Lucía era fetichista de los ojos. No podía dejar de mirar las pupilas de aquel
desconocido que trataba de conquistarla con una retahíla de temas irrelevantes. De todas formas,
no pensaba llamarlo al día siguiente.
Sus labios se volvían más rojos por momentos según Lucía; conforme aumentaba su deseo el chico se iba moldeando a
su gusto. Era rubio, lo cual no le gustaba mucho, pero haría un esfuerzo. La tomó de la mano y el calor recorrió todo su brazo hasta el cuello, para bajar
luego. Se acercó a su oído para hablarle aunque era totalmente
innecesario, y ella se dejó hacer. Se alejaba de vez en cuando para poder mirarle a los
ojos: dos profundo océanos oscuros apenas distinguibles con las luces de
colores. Intentaba a toda costa retener esa imagen en su cerebro, para no
olvidarlo cuando el nombre de aquel hombre se hubiera perdido de su memoria.
Era otro par de ojos, otro reflejo de un alma desconocida, para su álbum personal de sueños.
Les
distrajo el amigo, que ya se iba. Lucía aprovechó para mirarle el trasero a su acompañante, porque no lo iba a hacer todo con los
ojos y no quería
llevarse sorpresas. Pasado el test, pidió un par de chupitos de tequila, limón y sal. Tuvo que ser ella quien rompiera
el hielo, como solía
sucederle, y al último
chupito lo siguió un
lametón en el cuello y un bocado en un par de
labios ya más rojos
que el fuego.
El piso
del chico era pequeño y
estaba desordenado. De todas formas, no pensaba quedarse a desayunar.

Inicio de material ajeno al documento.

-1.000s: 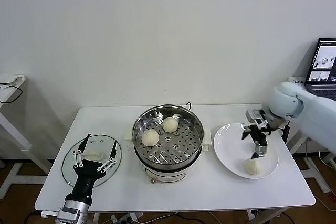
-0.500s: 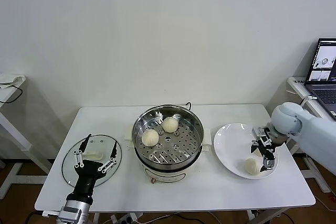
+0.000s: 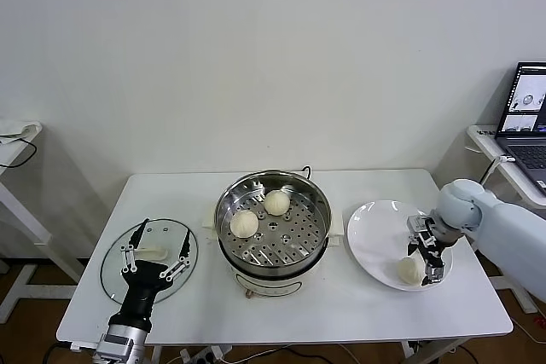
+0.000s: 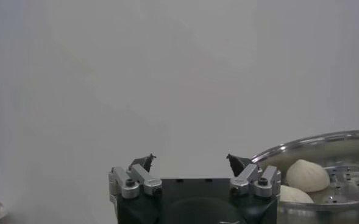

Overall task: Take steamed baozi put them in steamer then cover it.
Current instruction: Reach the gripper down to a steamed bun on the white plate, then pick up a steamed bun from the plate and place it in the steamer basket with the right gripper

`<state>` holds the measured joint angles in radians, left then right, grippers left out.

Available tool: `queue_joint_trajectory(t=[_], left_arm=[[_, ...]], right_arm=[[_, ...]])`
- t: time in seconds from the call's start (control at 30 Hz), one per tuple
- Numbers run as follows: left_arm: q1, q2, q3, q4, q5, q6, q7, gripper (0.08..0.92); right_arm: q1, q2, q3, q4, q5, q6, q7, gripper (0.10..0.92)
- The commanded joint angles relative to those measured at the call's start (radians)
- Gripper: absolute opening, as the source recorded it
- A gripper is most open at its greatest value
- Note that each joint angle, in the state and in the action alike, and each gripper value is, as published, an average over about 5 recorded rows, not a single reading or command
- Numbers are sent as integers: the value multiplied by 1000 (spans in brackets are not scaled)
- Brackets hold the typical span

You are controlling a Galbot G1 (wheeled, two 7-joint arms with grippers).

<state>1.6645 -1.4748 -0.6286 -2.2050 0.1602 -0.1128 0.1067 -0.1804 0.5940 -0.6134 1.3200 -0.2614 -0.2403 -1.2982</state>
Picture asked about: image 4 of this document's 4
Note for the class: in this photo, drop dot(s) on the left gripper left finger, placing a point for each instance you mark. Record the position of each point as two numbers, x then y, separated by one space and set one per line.
144 179

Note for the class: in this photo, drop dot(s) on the perforated stainless steel steamer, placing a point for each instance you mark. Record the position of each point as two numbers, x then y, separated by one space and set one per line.
346 184

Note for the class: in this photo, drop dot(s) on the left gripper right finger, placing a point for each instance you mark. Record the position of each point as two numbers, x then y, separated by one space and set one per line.
246 178

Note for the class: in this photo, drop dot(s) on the white steamed baozi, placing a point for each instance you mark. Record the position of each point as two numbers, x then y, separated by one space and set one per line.
307 176
293 196

Memorizadas las pupilas y olvidado todo lo dicho unas horas antes, Lucía se entregó a una imperiosa necesidad carnal que aquel desconocido, por
más empeño que le puso, no logró saciar completamente. Tenía que haberse ido a por el amigo. Y allí estaba de nuevo, una madrugada más: desnuda sobre la cama de cualquiera,
despeinada, insatisfecha y palpitante. Se había acostumbrado tanto a la frustración que apenas le preocupaba. No esperó a que el muchacho despertara. Aunque para
otra vez ya lo sabía: el
amor no tiene edad, el sexo sí.
Como le
había pillado el amanecer, decidió coger el autobús. El 15 estaba esperándola con las puertas abiertas, y se sintió afortunada por esa minucia. La experiencia
le había enseñado que la vida se disfruta más si uno se conforma con poco, aunque le costaba un poco
seguir el lema. Nada más subir
se encontró de
golpe con una monja. Era joven, no debía tener más de
treinta. Cabizbaja y discreta, de vez en cuando alzaba la vista para contemplar
a Lucía. Ésta se dio cuenta y miró al retrovisor: despeinada, con ojeras y, aunque la monja no
lo viera, intuía que
se había dado cuenta de que llevaba la ropa
interior en el bolso. Sin duda no era ésa la entrada triunfal de una ninfa
libertina, más bien
la patética imagen de una mujer incansable. Se sintió avergonzada y agachó la cabeza, intentando arreglarse un poco
la falda. Esa mujer que la miraba era capaz de vivir para una sola creencia, y
ella no era capaz de creer en sí misma.
Mientras la monja vivía para
los demás, ella se aprovechaba de los hombres para
confirmar una y otra vez su incapacidad de amar. Se dio cuenta de lo ruin que
era, y bajó en la
siguiente parada conteniendo el llanto.
Por su
parte, Sor Ángela
no hacía más que preguntarse de dónde vendría esa
extraña mujer. Cuántas horas llevaba fuera de su casa. Con cuántos hombres habría estado en toda su vida. Qué recovecos del
infierno le quedaban por explorar. Hasta dónde sería capaz
de llegar en su lujuriosa forma de vida. Se mordió el labio e intentó rezar, pero en su mente no dejaban de pasar una y otra vez
la imagen de esa falda descolocada y ese escote que insinuaba la forma, pero
dejaba clara la intención. Bajó rápido del autobús y se metió en el
servicio de una cafetería a
toda prisa. Allí se
apretó el silicio, conteniendo la respiración para ahogar un grito. Se sintió aliviada cuando la sangre bajó lentamente hasta su rodilla. Se suponía que era un castigo, pero era la sensación más intensa que Dios le mandaría en toda su existencia.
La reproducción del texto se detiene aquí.